The new polarisation emerging from these elections contains elements of left and right but can be more accurately described in very broad terms as social anger versus an anti-system frustration with all political parties – the former has plenty of overlap with the historic left while hostility towards all traditional politics tilts naturally towards the right since the more left-wing parties tend to favour a greater presence of the reviled state. If next year’s elections follow these trends, which faces will be championing this new polarisation?

In all probability we have no idea – it is far too early to say. That question seems easiest to answer on the anti-government side with the libertarian Javier Milei immediately springing to mind. But the opinion polls are starting to confirm what simple logic would already suggest – that Milei has shot his bolt much too soon. Of late he has only been taking one foot out of his mouth to put the other one in by voicing his eccentric views on organ donations and unrestricted gun possession with his approval ratings suffering in consequence. His constituency might find more purchase in the more hawkish options of the main Juntos por el Cambio opposition coalition (which could, however, equally well choose to continue aiming for the middle ground) or a new outsider could emerge out of the blue much closer to election day.

Turning to the Frente de Todos government, who best defends its populist credentials? The most obvious answer is its Kirchnerite backbone whose guerrilla nostalgia evokes Petro – the presence of ex-Montoneros in its ranks can be exaggerated but the very name of its youth grouping La Cámpora is drawn from a president of the violently turbulent 1970s. Yet its monopoly on “national and popular” sentiment is slipping, even within the Greater Buenos Aires bastion to which Vice-President Cristina Fernández de Kirchner has virtually retreated.

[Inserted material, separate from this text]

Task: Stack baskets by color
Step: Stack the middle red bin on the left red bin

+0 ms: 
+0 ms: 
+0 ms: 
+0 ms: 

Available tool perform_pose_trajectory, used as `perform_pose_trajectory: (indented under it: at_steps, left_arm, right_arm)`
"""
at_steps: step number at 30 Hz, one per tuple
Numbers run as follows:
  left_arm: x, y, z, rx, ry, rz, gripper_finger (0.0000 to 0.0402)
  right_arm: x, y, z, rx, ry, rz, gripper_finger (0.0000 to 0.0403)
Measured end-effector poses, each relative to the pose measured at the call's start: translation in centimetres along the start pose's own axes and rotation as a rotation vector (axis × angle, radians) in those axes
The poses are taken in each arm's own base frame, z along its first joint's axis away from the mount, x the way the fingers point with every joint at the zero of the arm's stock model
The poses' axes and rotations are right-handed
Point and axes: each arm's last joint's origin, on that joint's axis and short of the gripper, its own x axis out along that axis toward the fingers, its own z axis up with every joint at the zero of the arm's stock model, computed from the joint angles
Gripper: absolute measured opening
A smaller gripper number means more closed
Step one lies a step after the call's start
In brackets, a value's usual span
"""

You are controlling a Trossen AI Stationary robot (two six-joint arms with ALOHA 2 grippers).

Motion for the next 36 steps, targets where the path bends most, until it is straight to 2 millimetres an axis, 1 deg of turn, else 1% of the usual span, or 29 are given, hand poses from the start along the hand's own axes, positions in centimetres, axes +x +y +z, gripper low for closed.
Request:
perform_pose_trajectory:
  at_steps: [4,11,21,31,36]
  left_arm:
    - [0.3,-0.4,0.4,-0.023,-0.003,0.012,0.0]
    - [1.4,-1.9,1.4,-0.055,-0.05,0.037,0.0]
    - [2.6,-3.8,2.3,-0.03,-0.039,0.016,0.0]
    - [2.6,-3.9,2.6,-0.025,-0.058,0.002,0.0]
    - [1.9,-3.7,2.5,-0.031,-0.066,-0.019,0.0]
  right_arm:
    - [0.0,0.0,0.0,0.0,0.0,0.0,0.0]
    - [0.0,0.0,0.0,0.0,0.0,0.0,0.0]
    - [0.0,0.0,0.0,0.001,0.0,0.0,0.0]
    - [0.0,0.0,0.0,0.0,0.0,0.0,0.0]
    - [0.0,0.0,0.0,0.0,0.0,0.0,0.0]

The strong picket challenge mounted against the Peronist movement and traditional organised labour alike (to which CFK fiercely responded last Monday) obviously favours the left filling the shoes of Boric or Petro here but strangely enough, it could also be the last chance for the re-election of President Alberto Fernández – after losing his Productive Development Minister Matías Kulfas, allied picket movements like Movimiento Evita are almost all he has left. Or Frente de Todos might simply put up a throwaway candidate like Scioli, the successor of Kulfas.

In the global village, Colombia is not so far away.